What you will do: Whatever the records contain, reproduce all of them exactly.

Records from a dataset:
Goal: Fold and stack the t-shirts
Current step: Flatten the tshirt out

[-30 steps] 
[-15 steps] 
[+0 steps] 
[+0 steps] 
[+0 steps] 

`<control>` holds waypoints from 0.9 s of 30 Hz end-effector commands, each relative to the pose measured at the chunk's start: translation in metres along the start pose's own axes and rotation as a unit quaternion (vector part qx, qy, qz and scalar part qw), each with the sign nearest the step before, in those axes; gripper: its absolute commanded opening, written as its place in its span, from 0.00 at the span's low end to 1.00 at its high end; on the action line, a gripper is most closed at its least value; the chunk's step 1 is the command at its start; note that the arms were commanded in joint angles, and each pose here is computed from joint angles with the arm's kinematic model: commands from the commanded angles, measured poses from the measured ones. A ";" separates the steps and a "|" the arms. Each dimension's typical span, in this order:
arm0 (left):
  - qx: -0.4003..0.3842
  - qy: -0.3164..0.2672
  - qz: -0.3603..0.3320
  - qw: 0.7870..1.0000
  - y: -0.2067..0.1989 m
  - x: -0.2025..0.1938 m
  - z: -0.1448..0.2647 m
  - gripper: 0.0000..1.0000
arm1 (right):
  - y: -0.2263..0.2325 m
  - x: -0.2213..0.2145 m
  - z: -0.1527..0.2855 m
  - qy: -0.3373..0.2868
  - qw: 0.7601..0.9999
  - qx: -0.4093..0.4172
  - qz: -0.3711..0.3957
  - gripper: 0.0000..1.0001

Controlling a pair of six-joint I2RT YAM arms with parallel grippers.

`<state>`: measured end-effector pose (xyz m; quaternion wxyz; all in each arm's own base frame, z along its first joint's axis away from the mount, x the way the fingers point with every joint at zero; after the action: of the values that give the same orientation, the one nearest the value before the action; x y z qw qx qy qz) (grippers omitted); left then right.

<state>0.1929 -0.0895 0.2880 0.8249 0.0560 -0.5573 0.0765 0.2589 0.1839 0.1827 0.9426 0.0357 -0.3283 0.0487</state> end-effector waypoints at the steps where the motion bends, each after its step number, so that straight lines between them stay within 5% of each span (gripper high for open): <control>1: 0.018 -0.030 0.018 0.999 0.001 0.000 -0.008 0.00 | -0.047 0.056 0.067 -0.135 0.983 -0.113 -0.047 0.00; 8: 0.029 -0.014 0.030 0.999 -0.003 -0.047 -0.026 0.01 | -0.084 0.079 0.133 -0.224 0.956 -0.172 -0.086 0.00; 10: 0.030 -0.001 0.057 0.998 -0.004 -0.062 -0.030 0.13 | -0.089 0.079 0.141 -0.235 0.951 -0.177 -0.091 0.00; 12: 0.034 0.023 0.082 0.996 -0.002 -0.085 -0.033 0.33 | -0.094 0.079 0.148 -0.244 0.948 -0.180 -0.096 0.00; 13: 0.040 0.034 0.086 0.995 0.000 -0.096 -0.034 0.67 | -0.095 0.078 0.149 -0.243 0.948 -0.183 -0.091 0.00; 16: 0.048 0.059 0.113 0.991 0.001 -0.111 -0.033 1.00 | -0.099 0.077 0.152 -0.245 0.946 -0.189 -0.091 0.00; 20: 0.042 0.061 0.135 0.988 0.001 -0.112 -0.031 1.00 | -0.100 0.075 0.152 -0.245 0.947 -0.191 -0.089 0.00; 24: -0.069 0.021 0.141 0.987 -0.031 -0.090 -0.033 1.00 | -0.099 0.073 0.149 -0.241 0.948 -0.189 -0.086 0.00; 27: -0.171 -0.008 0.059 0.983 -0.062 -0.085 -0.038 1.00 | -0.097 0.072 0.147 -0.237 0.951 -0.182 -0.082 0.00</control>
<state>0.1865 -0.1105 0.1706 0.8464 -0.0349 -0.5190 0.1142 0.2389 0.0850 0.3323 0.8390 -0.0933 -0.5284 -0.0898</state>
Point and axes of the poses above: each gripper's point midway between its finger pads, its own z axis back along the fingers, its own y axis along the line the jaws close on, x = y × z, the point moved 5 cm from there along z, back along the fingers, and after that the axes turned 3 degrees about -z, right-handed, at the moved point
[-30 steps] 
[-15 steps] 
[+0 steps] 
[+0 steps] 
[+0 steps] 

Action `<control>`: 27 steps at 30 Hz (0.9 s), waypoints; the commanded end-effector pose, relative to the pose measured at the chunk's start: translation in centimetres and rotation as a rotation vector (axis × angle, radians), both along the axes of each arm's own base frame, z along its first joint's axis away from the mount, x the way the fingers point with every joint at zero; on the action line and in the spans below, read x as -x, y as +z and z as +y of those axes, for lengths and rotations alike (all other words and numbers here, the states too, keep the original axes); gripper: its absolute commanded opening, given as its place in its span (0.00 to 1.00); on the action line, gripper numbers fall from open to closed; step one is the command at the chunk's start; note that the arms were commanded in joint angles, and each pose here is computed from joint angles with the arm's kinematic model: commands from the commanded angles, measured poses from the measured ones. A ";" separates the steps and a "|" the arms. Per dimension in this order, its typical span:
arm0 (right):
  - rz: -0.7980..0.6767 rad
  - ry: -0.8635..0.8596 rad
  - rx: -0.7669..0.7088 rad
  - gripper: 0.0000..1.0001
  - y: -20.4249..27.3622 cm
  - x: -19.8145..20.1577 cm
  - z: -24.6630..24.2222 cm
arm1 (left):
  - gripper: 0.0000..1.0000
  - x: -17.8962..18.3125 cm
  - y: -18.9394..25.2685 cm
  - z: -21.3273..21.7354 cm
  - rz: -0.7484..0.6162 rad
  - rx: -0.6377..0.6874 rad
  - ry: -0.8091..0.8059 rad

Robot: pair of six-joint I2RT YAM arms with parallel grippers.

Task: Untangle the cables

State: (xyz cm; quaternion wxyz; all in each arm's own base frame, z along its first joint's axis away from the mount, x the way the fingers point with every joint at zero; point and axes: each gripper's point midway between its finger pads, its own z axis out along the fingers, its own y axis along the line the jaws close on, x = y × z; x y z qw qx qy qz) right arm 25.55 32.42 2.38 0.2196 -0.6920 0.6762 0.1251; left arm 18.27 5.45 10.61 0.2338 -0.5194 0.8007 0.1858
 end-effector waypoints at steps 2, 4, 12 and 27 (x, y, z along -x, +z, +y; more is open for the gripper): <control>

Answer for this exercise:
Goal: Fold and stack the t-shirts
Current step: Flatten the tshirt out

[-30 steps] 
[-15 steps] 
[+0 steps] 
[+0 steps] 
[+0 steps] 

`<control>` holds waypoints from 0.9 s of 30 Hz end-effector commands, each relative to the pose measured at the chunk's start: translation in metres along the start pose's own axes and rotation as a unit quaternion (vector part qx, qy, qz and scalar part qw), each with the sign nearest the step before, in those axes; gripper: its absolute commanded opening, written as its place in its span, from 0.00 at the span's low end to 1.00 at its high end; on the action line, a gripper is most closed at its least value; the chunk's step 1 is the command at its start; note that the arms were commanded in joint angles, and each pose here is computed from joint angles with the arm's kinematic model: commands from the commanded angles, measured poses from the measured ones. A ";" separates the steps and a "|" the arms. Each dimension's typical span, in this order:
arm0 (left):
  - qx: -0.4003..0.3842
  - qy: -0.3164..0.2672
  - qz: -0.3603..0.3320
  - qw: 0.7870..1.0000
  - y: -0.2067..0.1989 m
  - x: -0.2025..0.1938 m
  - z: -0.1448..0.2647 m
  - gripper: 0.0000..1.0000
arm1 (right):
  - y: -0.2263..0.2325 m
  - x: -0.2213..0.2145 m
  - z: -0.1527..0.2855 m
  - qy: -0.3373..0.2868
  - qw: 0.7601..0.9999
  - qx: -0.4093..0.4172
  - qz: -0.3711..0.3957
  - gripper: 0.0000..1.0001

Controlling a pair of six-joint I2RT YAM arms with parallel grippers.

`<state>`: measured end-effector pose (xyz m; quaternion wxyz; all in each arm's own base frame, z along its first joint's axis away from the mount, x the way the fingers point with every joint at zero; after the action: of the values that give the same orientation, the one nearest the value before the action; x y z qw qx qy qz) (grippers omitted); left then right.

<state>0.1929 -0.0895 0.2880 0.8249 0.0560 -0.5573 0.0765 0.2589 0.1839 0.1827 0.9426 0.0357 -0.3283 0.0487</state> end-effector waypoints at the steps where the motion bends, each after its step number, so that straight lines between them stay within 5% of each span (gripper high for open): <control>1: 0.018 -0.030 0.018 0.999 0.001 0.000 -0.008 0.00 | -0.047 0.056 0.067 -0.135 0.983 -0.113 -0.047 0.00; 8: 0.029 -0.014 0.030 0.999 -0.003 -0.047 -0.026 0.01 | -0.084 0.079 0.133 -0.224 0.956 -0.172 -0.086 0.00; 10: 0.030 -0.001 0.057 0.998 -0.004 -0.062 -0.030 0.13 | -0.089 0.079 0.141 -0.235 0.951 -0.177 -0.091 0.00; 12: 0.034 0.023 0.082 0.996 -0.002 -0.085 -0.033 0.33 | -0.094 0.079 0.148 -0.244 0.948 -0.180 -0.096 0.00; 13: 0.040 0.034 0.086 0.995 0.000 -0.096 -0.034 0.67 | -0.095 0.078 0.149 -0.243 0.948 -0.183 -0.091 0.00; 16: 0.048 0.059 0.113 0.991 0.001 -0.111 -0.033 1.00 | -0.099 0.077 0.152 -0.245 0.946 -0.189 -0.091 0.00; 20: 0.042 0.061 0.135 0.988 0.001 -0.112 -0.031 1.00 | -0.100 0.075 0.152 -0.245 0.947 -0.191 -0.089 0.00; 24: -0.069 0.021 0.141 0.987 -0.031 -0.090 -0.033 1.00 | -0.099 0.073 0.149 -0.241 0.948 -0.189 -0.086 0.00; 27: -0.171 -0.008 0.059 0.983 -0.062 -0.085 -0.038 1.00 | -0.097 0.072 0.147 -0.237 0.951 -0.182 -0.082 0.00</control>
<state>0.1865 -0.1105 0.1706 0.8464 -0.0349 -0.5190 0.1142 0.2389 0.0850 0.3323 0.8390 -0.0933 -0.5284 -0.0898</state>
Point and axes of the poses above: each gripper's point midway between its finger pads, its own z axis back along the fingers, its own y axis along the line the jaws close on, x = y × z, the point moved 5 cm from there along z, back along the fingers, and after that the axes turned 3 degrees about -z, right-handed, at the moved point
[-30 steps] 
[-15 steps] 
[+0 steps] 
[+0 steps] 
[+0 steps] 

Action `<control>`: 27 steps at 30 Hz (0.9 s), waypoints; the commanded end-effector pose, relative to the pose measured at the chunk's start: translation in centimetres and rotation as a rotation vector (axis × angle, radians), both along the axes of each arm's own base frame, z along its first joint's axis away from the mount, x the way the fingers point with every joint at zero; on the action line and in the spans below, read x as -x, y as +z and z as +y of those axes, for lengths and rotations alike (all other words and numbers here, the states too, keep the original axes); gripper: its absolute commanded opening, given as its place in its span (0.00 to 1.00); on the action line, gripper numbers fall from open to closed; step one is the command at the chunk's start; note that the arms were commanded in joint angles, and each pose here is computed from joint angles with the arm's kinematic model: commands from the commanded angles, measured poses from the measured ones. A ";" separates the steps and a "|" the arms. Per dimension in this order, its typical span:
arm0 (right):
  - rz: -0.7980..0.6767 rad
  - ry: -0.8635..0.8596 rad
  - rx: -0.7669..0.7088 rad
  - gripper: 0.0000..1.0001
  - y: -20.4249..27.3622 cm
  - x: -19.8145..20.1577 cm
  - z: -24.6630..24.2222 cm
arm1 (left):
  - gripper: 0.0000..1.0000
  - x: -17.8962..18.3125 cm
  - y: -18.9394..25.2685 cm
  - z: -21.3273..21.7354 cm
  - rz: -0.7484..0.6162 rad
  - rx: -0.6377..0.6874 rad
  - ry: -0.8091..0.8059 rad

Robot: pair of six-joint I2RT YAM arms with parallel grippers.

Task: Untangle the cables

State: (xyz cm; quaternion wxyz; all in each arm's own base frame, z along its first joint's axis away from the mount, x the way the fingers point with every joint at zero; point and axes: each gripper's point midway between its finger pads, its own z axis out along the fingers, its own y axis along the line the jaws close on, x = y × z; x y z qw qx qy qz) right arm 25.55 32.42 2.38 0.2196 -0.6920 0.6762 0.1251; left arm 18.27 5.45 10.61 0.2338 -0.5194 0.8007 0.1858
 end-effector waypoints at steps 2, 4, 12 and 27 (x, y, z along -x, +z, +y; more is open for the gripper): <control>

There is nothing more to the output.